Si se preguntara a la gente de la calle, excepto los palentinos, quizás fueran pocos los capaces de decir algo sobre Carlos Fernández Carriedo, salvo que el nombre les resulta familiar. Es algo que llama la atención, porque aparece retratado a diario en los medios de comunicación regionales, como consejero y portavoz de la Junta de Castilla y León.

Por otra parte, en lo que va de siglo, ha asumido la responsabilidad de unas cuantas consejerías: Sanidad y Bienestar Social, Fomento y Medio Ambiente, Empleo, Economía y Hacienda.

Además ha sido durante un porrón de años (nueve o así) portavoz del Grupo Popular en las Cortes de Castilla y León.

Natural de Monzón de Campos (Palencia), Carriedo es un mago que oculta en su chistera el secreto de la longevidad política. Es memoria bípeda de buena parte de los grandes acontecimientos de esta comunidad autónoma.

A uno le sorprende su extraño don de la ubicuidad. Porque cuando se creaban las principales instituciones autonómicas de Castilla y León, Carriedo ya estaba allí, como el dinosaurio de Monterroso. Increíble, pero cierto. Estaba, pero no se notaba que estuviera.

Es probable que el 22 de julio de 1978, cuando era tan solo un adolescente de quince años, anduviera merodeando en derredor del castillo de su pueblo, tratando de averiguar qué narices se dilucidaba allí dentro, en el cenáculo de aquel raro órgano preautonómico denominado Consejo General de Castilla y León.

Aquella reunión de Monzón resultó decisiva para Castilla y León, porque significó la puesta en marcha del proceso formal que conduciría a la creación en 1983 de nuestra comunidad autónoma. Consciente de la importancia de aquel insólito cónclave en su pueblo, acaso germinó entonces en Carriedo la marcada vocación política que le caracteriza.

Si la política tiene también sus diez mandamientos, Carriedo es el mejor devoto en Castilla y León. Los cumple todos. Habitualmente, debido a sus cargos, le corresponde hablar mucho, lo cual es peligroso en el mundo canalla en el que se desenvuelve, porque aumentan las probabilidades de cometer errores. Pero su discurso es siempre cauto, respetuoso y sosegado, y de tono suave y sin altibajos.

Incluso despeñándose o en medio de un naufragio, uno no se imagina a Carriedo profiriendo palabras gruesas ni elevando el tono de voz. Tal es su talante en los plenos de las Cortes regionales desde hace casi treinta años.

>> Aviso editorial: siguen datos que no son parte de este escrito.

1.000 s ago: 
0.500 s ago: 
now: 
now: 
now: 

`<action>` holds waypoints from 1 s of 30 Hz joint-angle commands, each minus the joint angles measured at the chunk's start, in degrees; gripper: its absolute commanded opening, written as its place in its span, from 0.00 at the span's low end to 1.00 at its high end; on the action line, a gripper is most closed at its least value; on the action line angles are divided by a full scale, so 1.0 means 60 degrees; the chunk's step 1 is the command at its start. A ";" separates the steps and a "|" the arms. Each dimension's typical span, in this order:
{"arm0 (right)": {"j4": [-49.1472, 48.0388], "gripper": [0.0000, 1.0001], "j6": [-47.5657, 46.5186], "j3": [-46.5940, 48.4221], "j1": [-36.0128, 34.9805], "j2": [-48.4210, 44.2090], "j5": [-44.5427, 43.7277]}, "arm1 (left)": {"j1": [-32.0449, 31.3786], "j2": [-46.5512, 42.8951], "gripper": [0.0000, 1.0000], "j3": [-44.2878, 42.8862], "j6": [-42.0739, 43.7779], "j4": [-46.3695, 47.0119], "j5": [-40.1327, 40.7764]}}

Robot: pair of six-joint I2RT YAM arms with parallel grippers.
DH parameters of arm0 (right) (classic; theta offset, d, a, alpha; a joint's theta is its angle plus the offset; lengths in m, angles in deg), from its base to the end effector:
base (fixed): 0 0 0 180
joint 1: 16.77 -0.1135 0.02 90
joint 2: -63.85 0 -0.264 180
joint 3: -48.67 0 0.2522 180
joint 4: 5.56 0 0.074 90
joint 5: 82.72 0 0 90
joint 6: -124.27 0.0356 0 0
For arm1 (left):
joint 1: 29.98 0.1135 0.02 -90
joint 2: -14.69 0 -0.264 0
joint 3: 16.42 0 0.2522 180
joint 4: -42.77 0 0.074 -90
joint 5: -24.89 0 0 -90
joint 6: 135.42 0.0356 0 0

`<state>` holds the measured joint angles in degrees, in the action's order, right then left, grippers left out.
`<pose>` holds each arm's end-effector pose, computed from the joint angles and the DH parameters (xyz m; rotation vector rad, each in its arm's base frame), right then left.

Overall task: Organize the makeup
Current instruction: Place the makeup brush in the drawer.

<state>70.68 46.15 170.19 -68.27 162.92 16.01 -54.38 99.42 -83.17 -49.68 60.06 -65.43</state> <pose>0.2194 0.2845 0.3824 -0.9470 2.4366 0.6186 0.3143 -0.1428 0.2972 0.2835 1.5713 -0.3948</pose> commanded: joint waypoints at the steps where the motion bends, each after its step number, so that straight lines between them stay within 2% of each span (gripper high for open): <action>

Es otro de los dones de Carriedo, junto a su memoria de elefante y la capacidad de trabajo. En cierta ocasión, el consejero de Medio Ambiente de turno tenía que defender una iniciativa parlamentaria en las Cortes de Castilla y León. Pero se despistó de esta obligación y acudió a una cita en Ávila. No fue ningún problema. Carriedo, sin ningún papel, se erigió en defensor de la propuesta y nadie echó en falta al consejero desorientado. Una proeza oratoria que dejó estupefactos a los grupos de la oposición y a los procuradores de su propio partido, el PP.

La discreción, la versatilidad (se le puede encomendar cualquier cartera o cometido), el hecho de que nunca se crea favorito, su escaso afán de lucimiento, han hecho de él un personaje imprescindible para todos los presidentes de la Junta de Castilla y León en los últimos treinta años.

Juan José Lucas, Juan Vicente Herrera y, actualmente, Alfonso Fernández Mañueco lo han tenido siempre a mano para sacarles las castañas del fuego cuando todo se desmoronaba a su alrededor.

Carriedo se afana estos días en los presupuestos generales de Castilla y León para 2023, que es lo que le toca ahora, explicando con acierto lo inexplicable, defendiendo también en las frías matemáticas el pacto con los socios de Vox. Es educado hasta la exasperación incluso en las bofetadas dialécticas que debe propinar a la delegada del Gobierno, Virginia Barcones, cuando se inmiscuye en sus cuentas autonómicas.

Así pues, quien tiene un Carriedo tiene un tesoro. Un prodigioso nigromante de la política injustamente poco conocido entre el gran público.

En el ambiente de crispación que se ha adueñado de las Cortes cidianas, entre el hedor de sonadas acusaciones e insultos, uno disfruta verdaderamente de la oratoria parlamentaria solo cuando interviene Carriedo.

Ni Pablo Fernández ni Igea ni Tudanca ni García-Gallardo. A mí, como a Baroja con los caballitos del tiovivo, que me dejen a Carriedo, ay.